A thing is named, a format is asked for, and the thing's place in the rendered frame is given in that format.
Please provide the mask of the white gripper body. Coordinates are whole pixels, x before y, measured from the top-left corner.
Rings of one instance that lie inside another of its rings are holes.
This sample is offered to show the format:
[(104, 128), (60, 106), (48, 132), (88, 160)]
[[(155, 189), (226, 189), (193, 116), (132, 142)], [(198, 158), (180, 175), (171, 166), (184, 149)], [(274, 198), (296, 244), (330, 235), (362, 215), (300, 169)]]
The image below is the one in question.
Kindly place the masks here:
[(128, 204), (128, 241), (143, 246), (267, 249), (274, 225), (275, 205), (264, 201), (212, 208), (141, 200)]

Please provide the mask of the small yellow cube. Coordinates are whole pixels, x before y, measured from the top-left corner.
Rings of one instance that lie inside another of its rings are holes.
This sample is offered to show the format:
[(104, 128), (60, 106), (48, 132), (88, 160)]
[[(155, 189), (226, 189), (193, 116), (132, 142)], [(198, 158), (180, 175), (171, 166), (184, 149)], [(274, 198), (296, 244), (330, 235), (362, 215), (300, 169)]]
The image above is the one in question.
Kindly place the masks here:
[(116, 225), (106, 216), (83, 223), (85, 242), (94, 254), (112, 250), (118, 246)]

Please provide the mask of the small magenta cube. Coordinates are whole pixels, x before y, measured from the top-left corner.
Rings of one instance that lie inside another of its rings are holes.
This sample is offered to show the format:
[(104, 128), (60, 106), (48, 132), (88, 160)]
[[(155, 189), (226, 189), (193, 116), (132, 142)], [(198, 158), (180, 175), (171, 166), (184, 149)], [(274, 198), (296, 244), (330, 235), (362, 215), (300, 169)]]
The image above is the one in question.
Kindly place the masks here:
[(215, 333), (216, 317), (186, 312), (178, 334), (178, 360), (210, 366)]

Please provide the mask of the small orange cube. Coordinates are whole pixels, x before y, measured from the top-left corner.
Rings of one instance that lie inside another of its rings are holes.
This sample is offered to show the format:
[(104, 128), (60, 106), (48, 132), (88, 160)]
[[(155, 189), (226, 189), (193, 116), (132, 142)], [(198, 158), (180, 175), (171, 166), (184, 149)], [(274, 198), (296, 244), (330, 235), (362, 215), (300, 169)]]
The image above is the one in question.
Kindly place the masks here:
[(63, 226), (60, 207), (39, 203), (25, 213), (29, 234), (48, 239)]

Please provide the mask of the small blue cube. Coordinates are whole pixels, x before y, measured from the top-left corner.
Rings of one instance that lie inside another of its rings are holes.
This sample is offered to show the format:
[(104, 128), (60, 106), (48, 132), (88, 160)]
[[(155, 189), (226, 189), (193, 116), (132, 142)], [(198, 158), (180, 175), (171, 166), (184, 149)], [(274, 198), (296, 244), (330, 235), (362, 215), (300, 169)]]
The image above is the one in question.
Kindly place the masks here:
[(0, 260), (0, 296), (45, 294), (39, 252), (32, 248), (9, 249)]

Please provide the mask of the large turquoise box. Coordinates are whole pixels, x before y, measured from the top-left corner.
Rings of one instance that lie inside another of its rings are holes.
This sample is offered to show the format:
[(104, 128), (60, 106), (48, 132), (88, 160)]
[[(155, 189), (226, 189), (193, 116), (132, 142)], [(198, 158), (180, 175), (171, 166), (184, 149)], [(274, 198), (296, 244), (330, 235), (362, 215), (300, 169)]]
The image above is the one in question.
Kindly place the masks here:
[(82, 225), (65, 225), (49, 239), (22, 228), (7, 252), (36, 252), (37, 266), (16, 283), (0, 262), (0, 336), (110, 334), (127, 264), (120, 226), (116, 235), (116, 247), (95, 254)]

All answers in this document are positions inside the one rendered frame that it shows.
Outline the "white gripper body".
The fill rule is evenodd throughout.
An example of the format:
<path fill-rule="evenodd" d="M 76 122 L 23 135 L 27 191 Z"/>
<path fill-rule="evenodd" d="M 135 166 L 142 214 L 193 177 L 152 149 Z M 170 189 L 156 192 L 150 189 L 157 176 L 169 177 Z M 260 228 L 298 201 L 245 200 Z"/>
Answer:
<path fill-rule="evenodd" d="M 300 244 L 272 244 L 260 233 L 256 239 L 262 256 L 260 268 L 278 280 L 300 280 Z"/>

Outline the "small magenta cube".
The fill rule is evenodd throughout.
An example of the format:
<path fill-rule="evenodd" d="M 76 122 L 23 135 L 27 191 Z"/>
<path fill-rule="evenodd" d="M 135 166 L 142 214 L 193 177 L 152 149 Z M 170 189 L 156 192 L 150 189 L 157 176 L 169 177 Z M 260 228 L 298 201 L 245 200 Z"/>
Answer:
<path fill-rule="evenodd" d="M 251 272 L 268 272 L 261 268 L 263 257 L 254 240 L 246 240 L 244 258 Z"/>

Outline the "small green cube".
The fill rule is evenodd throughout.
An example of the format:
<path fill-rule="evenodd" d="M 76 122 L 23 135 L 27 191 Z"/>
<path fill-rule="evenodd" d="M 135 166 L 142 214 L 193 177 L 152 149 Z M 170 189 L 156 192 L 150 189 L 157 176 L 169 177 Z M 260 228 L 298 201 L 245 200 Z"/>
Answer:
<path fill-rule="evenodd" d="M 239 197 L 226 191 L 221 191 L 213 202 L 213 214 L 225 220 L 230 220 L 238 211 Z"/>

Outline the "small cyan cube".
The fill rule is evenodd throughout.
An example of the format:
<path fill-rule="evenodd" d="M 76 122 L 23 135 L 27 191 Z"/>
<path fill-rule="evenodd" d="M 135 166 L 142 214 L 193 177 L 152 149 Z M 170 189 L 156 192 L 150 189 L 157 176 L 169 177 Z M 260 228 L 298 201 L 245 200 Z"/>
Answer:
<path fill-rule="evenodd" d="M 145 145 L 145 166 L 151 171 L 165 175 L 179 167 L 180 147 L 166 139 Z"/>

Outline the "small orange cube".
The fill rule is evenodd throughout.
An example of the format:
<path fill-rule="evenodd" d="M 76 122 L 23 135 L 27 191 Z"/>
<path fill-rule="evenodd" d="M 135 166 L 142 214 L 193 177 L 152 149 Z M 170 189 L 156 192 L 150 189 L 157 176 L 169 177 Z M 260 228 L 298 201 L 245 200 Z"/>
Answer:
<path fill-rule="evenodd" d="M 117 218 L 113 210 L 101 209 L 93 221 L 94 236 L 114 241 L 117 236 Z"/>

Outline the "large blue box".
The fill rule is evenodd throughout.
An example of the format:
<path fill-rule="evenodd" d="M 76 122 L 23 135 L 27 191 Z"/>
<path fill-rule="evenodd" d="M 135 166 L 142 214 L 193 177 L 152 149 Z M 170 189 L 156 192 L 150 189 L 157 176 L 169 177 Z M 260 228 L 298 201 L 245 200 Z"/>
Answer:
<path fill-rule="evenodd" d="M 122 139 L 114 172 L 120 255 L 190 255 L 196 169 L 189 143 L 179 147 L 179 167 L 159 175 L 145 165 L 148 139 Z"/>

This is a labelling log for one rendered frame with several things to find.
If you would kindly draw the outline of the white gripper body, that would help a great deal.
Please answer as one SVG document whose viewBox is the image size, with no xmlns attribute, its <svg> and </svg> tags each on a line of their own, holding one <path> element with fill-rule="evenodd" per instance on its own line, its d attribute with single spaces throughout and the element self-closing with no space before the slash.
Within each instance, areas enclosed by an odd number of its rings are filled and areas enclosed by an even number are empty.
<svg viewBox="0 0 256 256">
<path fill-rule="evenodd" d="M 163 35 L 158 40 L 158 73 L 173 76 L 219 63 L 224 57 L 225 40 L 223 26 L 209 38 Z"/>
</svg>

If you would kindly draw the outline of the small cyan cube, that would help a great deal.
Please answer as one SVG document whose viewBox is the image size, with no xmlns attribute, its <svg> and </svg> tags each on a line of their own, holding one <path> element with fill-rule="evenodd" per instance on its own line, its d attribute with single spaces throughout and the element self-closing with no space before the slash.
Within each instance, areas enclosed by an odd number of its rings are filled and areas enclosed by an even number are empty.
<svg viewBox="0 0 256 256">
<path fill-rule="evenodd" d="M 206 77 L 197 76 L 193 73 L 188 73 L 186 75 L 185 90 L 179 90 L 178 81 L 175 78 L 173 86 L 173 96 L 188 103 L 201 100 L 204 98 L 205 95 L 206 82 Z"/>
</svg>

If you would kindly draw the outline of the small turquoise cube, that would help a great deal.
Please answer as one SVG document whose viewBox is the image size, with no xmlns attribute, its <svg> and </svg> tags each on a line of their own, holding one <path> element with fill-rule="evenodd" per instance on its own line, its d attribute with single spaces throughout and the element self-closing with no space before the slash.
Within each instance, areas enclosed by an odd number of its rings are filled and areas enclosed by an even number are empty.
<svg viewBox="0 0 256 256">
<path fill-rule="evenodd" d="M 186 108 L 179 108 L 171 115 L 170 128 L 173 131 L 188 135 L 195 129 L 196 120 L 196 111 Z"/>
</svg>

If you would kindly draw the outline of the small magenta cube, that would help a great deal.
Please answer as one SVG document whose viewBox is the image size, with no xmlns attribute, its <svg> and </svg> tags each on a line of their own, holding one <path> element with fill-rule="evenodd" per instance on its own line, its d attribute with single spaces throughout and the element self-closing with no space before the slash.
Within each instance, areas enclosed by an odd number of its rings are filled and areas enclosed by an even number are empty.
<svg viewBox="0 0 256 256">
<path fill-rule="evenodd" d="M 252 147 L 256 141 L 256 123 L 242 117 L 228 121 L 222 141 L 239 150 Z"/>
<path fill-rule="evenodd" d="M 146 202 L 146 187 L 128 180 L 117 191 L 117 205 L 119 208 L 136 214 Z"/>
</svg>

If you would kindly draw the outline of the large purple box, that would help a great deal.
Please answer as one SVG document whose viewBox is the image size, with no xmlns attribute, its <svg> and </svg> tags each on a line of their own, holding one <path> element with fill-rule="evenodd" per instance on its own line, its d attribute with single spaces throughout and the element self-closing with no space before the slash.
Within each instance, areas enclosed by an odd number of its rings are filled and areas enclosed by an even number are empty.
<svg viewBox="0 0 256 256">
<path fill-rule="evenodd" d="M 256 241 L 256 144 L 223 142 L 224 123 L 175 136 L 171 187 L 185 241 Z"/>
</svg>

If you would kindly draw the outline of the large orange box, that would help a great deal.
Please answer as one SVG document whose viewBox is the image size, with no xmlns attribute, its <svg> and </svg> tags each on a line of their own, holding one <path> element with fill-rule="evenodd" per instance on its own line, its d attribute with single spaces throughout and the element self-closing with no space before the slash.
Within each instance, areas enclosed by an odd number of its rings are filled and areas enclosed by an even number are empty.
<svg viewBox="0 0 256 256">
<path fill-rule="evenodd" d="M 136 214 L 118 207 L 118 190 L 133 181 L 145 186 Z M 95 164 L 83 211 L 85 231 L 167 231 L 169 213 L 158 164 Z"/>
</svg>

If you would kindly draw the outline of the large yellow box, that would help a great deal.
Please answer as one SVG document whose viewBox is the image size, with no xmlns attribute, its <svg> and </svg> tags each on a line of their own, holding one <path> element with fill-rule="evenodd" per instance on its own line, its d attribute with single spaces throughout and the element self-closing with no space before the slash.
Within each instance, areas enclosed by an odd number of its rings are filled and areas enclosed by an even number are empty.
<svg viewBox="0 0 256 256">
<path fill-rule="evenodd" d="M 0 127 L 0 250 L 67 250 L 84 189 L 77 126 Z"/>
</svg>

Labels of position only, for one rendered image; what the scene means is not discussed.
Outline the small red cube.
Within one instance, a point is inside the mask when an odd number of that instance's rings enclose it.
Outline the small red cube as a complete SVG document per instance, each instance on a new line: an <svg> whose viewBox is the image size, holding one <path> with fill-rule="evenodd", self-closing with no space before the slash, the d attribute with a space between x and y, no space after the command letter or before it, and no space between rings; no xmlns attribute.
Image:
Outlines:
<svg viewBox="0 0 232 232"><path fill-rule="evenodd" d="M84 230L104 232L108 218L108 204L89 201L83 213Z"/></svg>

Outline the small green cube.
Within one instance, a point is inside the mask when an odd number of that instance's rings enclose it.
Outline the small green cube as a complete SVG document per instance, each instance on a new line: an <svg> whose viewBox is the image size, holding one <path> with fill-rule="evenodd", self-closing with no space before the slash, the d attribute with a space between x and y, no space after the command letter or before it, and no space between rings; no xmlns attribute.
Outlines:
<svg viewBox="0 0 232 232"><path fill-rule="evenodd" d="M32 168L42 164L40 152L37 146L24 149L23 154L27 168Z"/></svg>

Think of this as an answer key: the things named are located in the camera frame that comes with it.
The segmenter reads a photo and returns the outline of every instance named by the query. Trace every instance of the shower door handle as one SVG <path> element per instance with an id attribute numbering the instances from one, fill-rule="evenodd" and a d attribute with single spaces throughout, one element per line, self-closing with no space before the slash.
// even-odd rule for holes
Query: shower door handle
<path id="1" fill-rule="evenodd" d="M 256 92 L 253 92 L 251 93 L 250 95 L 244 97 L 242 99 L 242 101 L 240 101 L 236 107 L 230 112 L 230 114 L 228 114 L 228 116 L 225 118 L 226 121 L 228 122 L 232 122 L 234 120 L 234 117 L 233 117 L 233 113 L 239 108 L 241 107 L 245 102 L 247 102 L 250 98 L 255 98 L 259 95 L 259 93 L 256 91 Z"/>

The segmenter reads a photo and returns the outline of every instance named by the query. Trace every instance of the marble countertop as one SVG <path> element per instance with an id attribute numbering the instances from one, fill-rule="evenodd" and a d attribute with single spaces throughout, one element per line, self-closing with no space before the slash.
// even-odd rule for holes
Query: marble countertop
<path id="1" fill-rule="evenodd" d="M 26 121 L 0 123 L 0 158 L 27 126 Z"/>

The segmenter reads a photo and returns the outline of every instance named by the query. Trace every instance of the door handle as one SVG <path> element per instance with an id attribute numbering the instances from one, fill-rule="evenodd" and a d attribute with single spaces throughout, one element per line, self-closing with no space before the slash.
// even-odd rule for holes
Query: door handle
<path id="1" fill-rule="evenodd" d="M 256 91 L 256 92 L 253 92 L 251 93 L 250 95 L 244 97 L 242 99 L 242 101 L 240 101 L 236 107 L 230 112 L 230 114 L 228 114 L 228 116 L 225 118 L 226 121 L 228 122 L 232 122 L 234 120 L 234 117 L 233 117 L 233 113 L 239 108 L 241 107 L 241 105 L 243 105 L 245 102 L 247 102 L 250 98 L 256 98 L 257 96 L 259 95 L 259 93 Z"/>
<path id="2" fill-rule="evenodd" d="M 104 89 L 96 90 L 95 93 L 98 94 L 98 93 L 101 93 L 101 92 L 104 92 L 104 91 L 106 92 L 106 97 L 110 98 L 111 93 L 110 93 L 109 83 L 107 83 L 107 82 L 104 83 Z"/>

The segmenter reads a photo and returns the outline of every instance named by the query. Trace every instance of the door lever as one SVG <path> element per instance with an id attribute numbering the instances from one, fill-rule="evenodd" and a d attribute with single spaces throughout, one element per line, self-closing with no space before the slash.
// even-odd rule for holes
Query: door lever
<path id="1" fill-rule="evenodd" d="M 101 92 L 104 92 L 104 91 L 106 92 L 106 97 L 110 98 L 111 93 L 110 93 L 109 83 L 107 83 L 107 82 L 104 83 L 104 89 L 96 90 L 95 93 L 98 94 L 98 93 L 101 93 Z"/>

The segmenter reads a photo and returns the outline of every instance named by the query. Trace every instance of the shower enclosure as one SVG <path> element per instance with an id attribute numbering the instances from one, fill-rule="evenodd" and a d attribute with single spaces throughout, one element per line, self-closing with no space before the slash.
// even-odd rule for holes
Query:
= = = =
* [What the task asks] Whenever a line of the data contains "turquoise", it counts; state how many such lines there are, with nothing added.

* [Finished task] 2